Foto: Michael Uhmeyer / Montage: Michael Arnold

Eintracht und Bürgersinn lautet das Motto des Gifhorner Schützenfestes. In den vergangenen vier Jahren, seitdem ich fest und regelmäßig für das Gifhorner Magazin KURT schreibe, habe ich es immer wieder Schützinnen und Schützen in Interviews und Gesprächen betonen hören. Beide Korps verständigen sich auf diesen Kern – das bestätigten mir schon die Majore. Die Eintracht, ein Zustand der Harmonie und des friedvollen Miteinanders. Der Bürgersinn, die Idee von Nächstenhilfe und tatkräftiger Unterstützung.

Man könnte Eintracht und Bürgersinn auch als Werte beschreiben. Für sie möchten die Mitglieder des Uniformiertes Schützenkorps und des Bürgerschützenkorps eintreten. Sie sollen mitschwingen, wenn der Festumzug durch die Straßen zieht. Wenn die geputzten Säbel zum „Gruß an Kiel“ und „Petersburger Marsch“ präsentiert werden. Und auch, wenn der neue König feierlich proklamiert wird. Immer Eintracht und Bürgersinn. Sollte es da reichen, wenn Brauch und Tradition weitergegeben werden von Generation zu Generation, wie eine pflichtbewusst eingeübte Choregraphie – oder ist es nicht auch eine Haltung im Schützenwesen, im Wesen selbst, die angebracht wäre?

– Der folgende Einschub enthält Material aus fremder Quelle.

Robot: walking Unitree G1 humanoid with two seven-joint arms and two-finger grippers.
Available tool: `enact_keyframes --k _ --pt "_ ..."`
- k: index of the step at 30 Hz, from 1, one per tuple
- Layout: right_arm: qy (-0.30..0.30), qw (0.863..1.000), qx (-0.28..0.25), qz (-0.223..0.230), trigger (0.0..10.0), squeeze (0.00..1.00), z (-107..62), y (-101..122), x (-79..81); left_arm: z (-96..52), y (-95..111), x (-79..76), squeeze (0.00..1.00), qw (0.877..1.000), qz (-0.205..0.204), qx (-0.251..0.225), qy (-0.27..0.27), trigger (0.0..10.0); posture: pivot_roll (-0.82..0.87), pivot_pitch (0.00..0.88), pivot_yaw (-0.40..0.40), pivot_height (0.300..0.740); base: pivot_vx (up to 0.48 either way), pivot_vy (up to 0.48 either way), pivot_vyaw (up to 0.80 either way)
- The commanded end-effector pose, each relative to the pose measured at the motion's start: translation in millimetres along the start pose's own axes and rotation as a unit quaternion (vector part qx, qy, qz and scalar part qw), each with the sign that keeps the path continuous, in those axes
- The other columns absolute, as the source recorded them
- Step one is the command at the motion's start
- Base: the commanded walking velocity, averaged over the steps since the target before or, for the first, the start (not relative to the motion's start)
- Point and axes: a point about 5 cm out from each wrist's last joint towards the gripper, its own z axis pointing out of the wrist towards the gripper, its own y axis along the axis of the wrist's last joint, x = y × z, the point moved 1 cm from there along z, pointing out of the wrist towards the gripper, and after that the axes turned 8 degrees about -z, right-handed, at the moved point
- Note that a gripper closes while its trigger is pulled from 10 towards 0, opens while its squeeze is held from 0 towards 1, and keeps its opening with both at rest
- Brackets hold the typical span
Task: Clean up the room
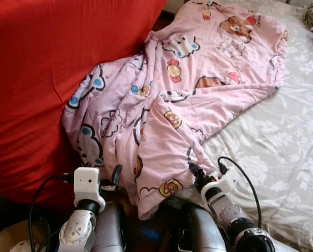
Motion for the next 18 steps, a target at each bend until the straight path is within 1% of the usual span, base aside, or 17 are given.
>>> enact_keyframes --k 1,4,8,9,10,18 --pt "-0.003 1.0 0.008 0.013 10.0 0.0 -2.5 -4.9 -4.9 -5.8 -3.0 1.9 0.0 1.0 0.001 0.012 0.006 10.0 0.08 0.3 -0.067 0.61 0.0 0.0 0.0" --pt "-0.002 1.0 0.009 0.007 10.0 0.0 -2.4 -4.4 -4.7 -6.5 -3.1 1.5 0.0 1.0 0.002 0.013 0.005 10.0 0.08 0.301 -0.067 0.61 0.0 0.0 0.0" --pt "-0.016 1.0 0.003 0.008 10.0 0.0 -2.9 -2.2 -7.6 -7.0 -4.1 3.3 0.0 1.0 0.004 0.015 0.007 10.0 0.08 0.302 -0.067 0.61 0.0 0.0 0.0" --pt "-0.017 1.0 0.001 0.01 9.7 0.0 -3.1 -1.4 -8.1 -7.4 -4.1 3.6 0.0 1.0 0.005 0.015 0.008 10.0 0.08 0.306 -0.068 0.61 0.0 0.0 0.0" --pt "-0.017 1.0 0.0 0.009 0.0 0.0 -3.3 -0.8 -8.6 -7.9 -4.5 4.1 0.0 1.0 0.005 0.016 0.008 10.0 0.08 0.306 -0.068 0.61 0.0 0.0 0.0" --pt "-0.013 1.0 -0.005 0.01 0.0 0.0 -3.7 0.8 -9.1 -11.2 -6.0 5.0 0.0 1.0 0.008 0.021 0.009 10.0 0.08 0.314 -0.069 0.61 0.0 0.0 0.0"
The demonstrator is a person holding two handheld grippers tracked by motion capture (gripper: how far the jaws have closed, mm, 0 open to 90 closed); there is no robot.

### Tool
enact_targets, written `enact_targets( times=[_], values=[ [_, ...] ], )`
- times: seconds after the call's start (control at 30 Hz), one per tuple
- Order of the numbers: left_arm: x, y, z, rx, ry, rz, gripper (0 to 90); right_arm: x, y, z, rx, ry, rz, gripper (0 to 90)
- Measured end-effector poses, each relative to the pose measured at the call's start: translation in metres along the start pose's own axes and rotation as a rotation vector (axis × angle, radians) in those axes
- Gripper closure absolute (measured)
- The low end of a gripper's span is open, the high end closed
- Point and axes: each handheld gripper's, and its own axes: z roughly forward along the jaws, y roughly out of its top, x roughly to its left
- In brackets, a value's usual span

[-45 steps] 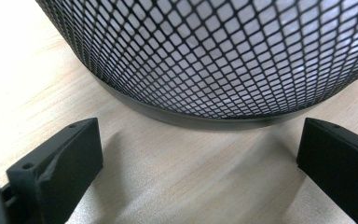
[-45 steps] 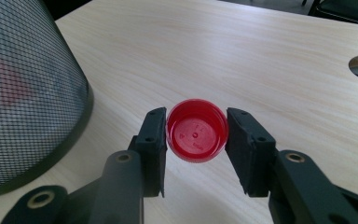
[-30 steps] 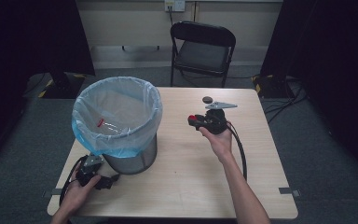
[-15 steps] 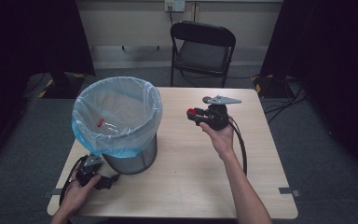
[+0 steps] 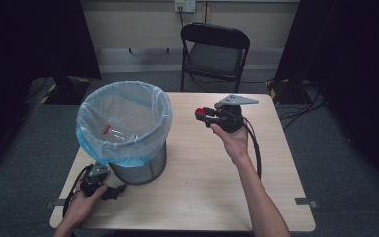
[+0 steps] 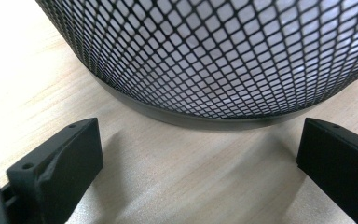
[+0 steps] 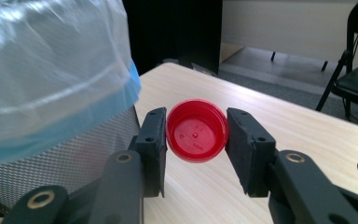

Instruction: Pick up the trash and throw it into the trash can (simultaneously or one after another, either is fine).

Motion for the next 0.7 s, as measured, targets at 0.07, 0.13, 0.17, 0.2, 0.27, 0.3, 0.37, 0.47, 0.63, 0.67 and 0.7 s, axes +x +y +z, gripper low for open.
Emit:
enact_targets(
  times=[0.07, 0.13, 0.17, 0.2, 0.27, 0.3, 0.37, 0.47, 0.63, 0.67, 0.7],
  values=[
    [0.0, 0.0, 0.0, -0.001, -0.002, 0.0, 0.0, 0.002, 0.004, -0.002, -0.01, 0.008, -0.002, 60.0],
    [0.0, 0.0, 0.0, 0.0, 0.0, 0.0, 0.0, 0.004, 0.009, -0.003, -0.018, 0.011, -0.009, 60.0],
    [0.0, 0.0, 0.0, 0.0, -0.001, 0.0, 0.0, 0.005, 0.011, -0.003, -0.021, 0.011, -0.012, 60.0],
    [0.0, 0.0, 0.0, 0.001, 0.0, 0.001, 0.0, 0.006, 0.013, -0.004, -0.024, 0.013, -0.015, 60.0],
    [0.0, 0.0, 0.0, 0.001, 0.0, 0.001, 0.0, 0.007, 0.017, -0.005, -0.034, 0.018, -0.017, 60.0],
    [0.0, 0.0, 0.0, 0.001, -0.001, 0.001, 0.0, 0.008, 0.02, -0.005, -0.039, 0.021, -0.019, 60.0],
    [0.0, 0.0, 0.0, 0.001, 0.0, 0.001, 0.0, 0.01, 0.023, -0.006, -0.047, 0.024, -0.025, 60.0],
    [0.0, 0.0, 0.0, 0.001, 0.0, 0.001, 0.0, 0.012, 0.028, -0.008, -0.061, 0.029, -0.029, 60.0],
    [0.0, 0.0, 0.0, 0.001, 0.0, 0.001, 0.0, 0.015, 0.036, -0.011, -0.067, 0.017, -0.049, 60.1],
    [0.0, 0.0, 0.0, 0.0, 0.0, 0.0, 0.0, 0.015, 0.038, -0.012, -0.07, 0.017, -0.05, 60.0],
    [0.0, 0.0, 0.0, 0.001, -0.001, 0.0, 0.0, 0.016, 0.039, -0.013, -0.073, 0.02, -0.051, 60.0]
  ],
)
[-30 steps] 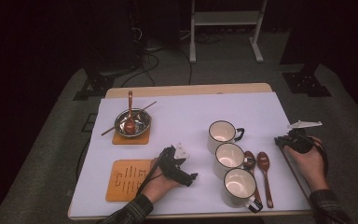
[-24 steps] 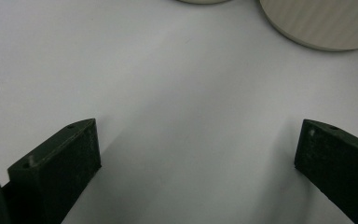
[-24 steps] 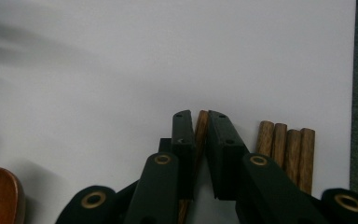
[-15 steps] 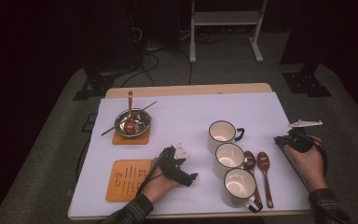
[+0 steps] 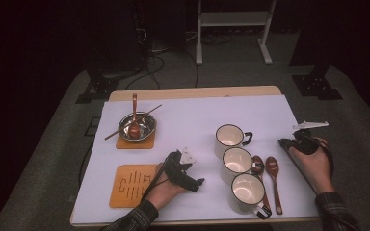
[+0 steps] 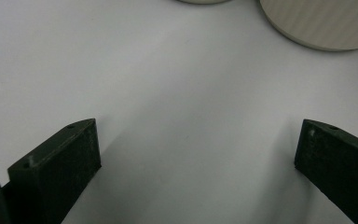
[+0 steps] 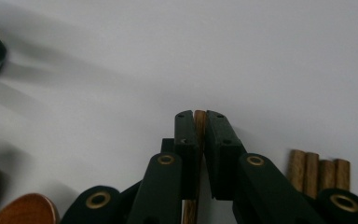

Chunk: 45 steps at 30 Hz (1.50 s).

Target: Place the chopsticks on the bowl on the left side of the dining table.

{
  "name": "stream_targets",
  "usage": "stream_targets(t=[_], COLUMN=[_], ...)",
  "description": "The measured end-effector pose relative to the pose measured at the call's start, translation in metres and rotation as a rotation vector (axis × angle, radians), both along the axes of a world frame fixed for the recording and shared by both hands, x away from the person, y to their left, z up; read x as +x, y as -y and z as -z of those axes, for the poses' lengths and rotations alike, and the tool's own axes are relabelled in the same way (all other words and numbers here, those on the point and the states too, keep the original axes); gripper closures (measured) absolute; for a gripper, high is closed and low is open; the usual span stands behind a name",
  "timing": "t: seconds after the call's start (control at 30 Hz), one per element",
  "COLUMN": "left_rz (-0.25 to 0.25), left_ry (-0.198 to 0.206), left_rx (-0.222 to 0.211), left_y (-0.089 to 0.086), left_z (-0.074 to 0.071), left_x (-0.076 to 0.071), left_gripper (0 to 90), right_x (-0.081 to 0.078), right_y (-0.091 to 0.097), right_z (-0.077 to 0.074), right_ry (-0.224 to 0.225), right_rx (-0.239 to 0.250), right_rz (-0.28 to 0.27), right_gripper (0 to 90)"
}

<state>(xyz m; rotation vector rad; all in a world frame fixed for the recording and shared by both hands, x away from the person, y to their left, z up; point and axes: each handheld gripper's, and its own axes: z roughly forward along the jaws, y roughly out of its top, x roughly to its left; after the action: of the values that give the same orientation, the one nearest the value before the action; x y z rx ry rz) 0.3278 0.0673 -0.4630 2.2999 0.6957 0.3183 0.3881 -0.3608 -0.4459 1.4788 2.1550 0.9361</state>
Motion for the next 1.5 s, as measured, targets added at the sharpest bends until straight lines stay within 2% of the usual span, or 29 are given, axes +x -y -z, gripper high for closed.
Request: stream_targets(t=[0.3, 0.77, 1.0, 1.13, 1.2, 1.27, 1.33, 1.5], left_rz=[0.000, 0.000, 0.000, 0.000, 0.000, 0.000, 0.000, 0.000], left_ry=[0.001, 0.001, 0.001, 0.001, 0.001, 0.000, 0.001, 0.000], left_rx=[-0.001, -0.001, -0.001, 0.000, -0.001, 0.000, -0.001, -0.001], left_y=[0.000, 0.000, 0.000, 0.000, 0.000, 0.000, 0.000, 0.000], left_z=[0.000, 0.000, 0.000, 0.000, 0.000, 0.000, 0.000, 0.000], left_x=[0.000, 0.000, 0.000, 0.000, 0.000, 0.000, 0.000, 0.000], left_gripper=[0.0, 0.0, 0.0, 0.0, 0.0, 0.0, 0.0, 0.0], right_x=[0.011, 0.032, 0.038, 0.038, 0.036, 0.035, 0.030, 0.019], right_y=[-0.019, -0.050, -0.057, -0.057, -0.056, -0.056, -0.052, -0.044], right_z=[-0.004, 0.000, 0.005, 0.006, 0.005, 0.005, 0.001, -0.006], right_ry=[0.004, -0.004, -0.015, -0.013, -0.008, -0.005, 0.009, 0.028], right_rx=[0.025, 0.014, -0.004, -0.004, 0.003, 0.005, 0.016, 0.021], right_rz=[-0.051, -0.107, -0.115, -0.117, -0.121, -0.122, -0.122, -0.118], right_gripper=[83.5, 83.6, 83.4, 82.8, 74.8, 73.9, 70.4, 69.0])
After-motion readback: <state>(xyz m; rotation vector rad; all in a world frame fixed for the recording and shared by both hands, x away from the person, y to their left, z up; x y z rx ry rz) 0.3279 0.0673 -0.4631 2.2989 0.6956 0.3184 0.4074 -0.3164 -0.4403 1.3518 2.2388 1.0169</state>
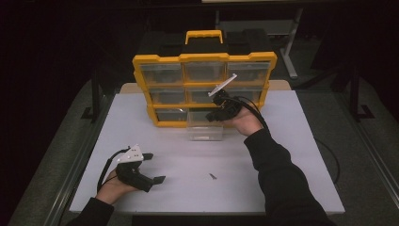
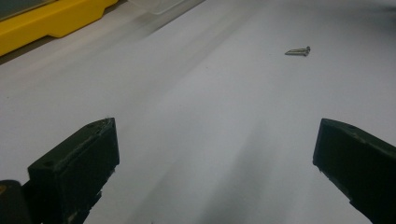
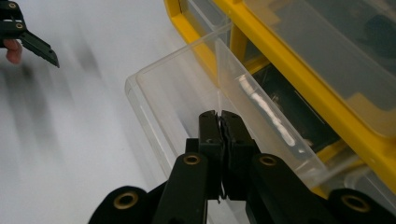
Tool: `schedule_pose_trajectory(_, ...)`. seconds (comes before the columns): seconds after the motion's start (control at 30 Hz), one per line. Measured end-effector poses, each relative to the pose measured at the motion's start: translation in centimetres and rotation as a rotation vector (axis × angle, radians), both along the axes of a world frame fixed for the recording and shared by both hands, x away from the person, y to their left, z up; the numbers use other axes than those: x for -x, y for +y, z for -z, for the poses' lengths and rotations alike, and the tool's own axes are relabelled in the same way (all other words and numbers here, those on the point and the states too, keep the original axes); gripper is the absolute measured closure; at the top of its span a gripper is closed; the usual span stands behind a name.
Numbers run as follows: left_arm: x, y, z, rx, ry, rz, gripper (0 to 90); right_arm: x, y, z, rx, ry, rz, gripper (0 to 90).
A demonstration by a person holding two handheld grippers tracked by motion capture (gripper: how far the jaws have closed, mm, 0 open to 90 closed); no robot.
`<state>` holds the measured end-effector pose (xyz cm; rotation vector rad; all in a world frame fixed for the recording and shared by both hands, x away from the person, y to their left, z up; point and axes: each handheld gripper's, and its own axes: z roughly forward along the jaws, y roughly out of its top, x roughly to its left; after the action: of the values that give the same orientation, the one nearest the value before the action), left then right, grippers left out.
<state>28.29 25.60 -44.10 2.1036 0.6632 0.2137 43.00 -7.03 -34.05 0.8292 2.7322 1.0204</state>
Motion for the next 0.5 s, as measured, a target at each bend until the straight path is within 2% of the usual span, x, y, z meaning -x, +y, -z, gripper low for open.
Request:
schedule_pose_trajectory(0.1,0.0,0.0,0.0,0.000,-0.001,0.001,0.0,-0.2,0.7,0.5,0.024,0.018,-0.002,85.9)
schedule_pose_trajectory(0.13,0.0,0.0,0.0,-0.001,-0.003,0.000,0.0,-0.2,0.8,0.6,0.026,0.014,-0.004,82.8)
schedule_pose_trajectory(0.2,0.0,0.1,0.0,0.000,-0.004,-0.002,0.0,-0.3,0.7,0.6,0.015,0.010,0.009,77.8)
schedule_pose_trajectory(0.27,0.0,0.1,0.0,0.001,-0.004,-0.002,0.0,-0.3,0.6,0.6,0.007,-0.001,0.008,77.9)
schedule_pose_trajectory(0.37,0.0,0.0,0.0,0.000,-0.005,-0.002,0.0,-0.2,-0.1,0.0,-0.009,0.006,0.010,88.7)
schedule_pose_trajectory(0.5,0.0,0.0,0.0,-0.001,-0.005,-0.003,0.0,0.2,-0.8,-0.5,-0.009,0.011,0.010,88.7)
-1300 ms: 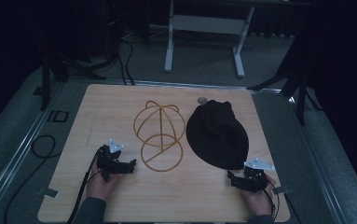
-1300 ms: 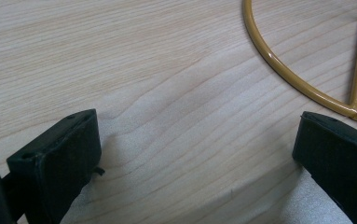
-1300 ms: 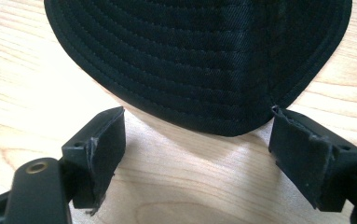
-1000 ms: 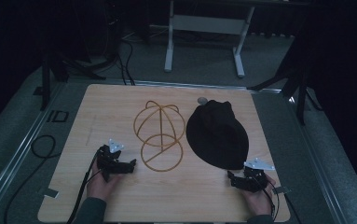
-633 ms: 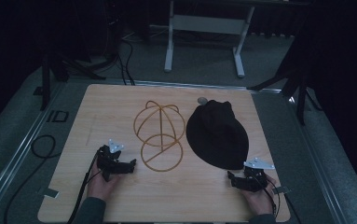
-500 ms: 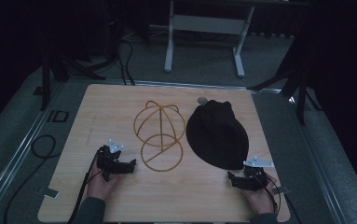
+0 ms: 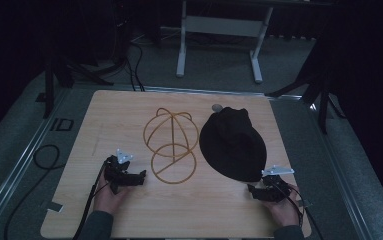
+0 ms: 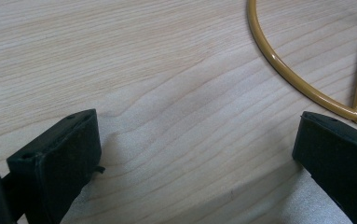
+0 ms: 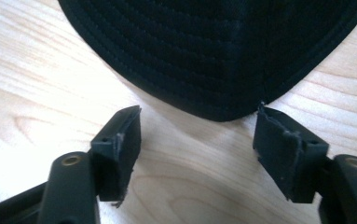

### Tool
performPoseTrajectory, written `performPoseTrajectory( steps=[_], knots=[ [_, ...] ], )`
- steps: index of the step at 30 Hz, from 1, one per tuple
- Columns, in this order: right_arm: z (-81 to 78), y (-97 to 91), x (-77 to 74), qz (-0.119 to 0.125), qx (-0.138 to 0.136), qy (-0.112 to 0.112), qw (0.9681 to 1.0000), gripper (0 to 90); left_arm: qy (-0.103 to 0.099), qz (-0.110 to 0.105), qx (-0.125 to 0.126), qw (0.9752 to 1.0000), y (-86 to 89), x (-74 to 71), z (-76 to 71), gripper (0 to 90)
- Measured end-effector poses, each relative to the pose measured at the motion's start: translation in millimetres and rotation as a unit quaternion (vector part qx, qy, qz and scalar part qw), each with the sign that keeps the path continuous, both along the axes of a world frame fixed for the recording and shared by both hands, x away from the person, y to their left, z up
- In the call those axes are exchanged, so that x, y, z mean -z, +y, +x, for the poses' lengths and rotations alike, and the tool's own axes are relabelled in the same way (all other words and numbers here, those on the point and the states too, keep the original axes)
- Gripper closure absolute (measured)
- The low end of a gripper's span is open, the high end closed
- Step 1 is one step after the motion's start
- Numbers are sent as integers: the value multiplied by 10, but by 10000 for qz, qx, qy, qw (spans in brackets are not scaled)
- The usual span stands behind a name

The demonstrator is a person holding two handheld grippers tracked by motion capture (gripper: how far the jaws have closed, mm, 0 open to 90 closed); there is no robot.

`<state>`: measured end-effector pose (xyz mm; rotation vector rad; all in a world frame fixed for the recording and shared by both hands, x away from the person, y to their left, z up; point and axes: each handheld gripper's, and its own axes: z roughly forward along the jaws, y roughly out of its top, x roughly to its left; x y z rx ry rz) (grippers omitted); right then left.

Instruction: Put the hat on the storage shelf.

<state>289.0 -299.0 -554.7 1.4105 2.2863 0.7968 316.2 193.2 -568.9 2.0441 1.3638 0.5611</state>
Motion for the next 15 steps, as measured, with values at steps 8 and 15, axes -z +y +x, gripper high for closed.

Ich stelle diese Frage von außerhalb. Denn ein Schütze bin ich nicht. Dennoch erinnere ich mich gern daran zurück, wie ich einmal als aufgeregter Junge mit meiner Fußballmannschaft und unseren Eltern mitmarschiert bin. Extra T-Shirts wurden in den Gifhorn-Farben bemalt. Und auch wie ich häufig am Straßenrand stand und nach den geworfenen Bonbons suchte, um mir die Hosentaschen prall zu machen.

Doch plötzlich herrscht big trouble in little Gifhorn. Das Dance-Lied „L‘amour toujours“ des italienischen Produzenten Gigi D‘Agostino ist so wie „Blue“ von Eiffel 65 ein Klassiker der schrecklich-guten Milleniumssorglosigkeit. Und wurde im vergangenen halben Jahr durch Gesänge mit „Ausländer raus“ und „Deutschland den Deutschen“ sowie Hitlergruß nicht nur als Liebeslied in Misskredit gebracht, sondern auch zum Code einer rechtsextremen Pop-Kultur. Provokant wie einige Unverbesserliche sind, wurde er nun auch brutal-verfälscht aus dem eigenen Partykeller auf die Schützenfeste im Landkreis Gifhorn geschleppt, was Sprecher der Schützenvereine in Erklärungsnot und die Polizei in Alarmbereitschaft versetzte.

Die Organisatoren schritten vielerorts ein und sorgten dafür, dass das Lied gar nicht gespielt wird. Ich halte das für falsch. Das Lied selbst ist unschuldig und wird erst durch die Interpretation und das nationalsozialistische Gegröle der Rechtsextremen und Trittbrettfahrer verletzend. Sich selbst zu zensieren, ist eine erstaunlich mutlose Schlussfolgerung. Lasst es laufen. Wer dann die Nazi-Zeilen singt, sollte in Eintracht und Bürgersinn vom Zelt geworfen werden. Sollte sich also jemand über das Stigma Volksverhetzung freuen, so wie ein Kind, das trotzig weiter mit Scheiße wirft, muss man zivilisatorisch eingreifen und als Gemeinschaft sagen: Gut, dann ist an dieser Stelle jetzt eben Schluss für Dich.

Die Gifhorner Schützinnen und Schützen könnten an dieser Stelle unter Beweis stellen, dass aus den Werten Eintracht und Bürgersinn wirklich eine praktische Anwendung folgen muss. Wegschauen wäre dann nicht.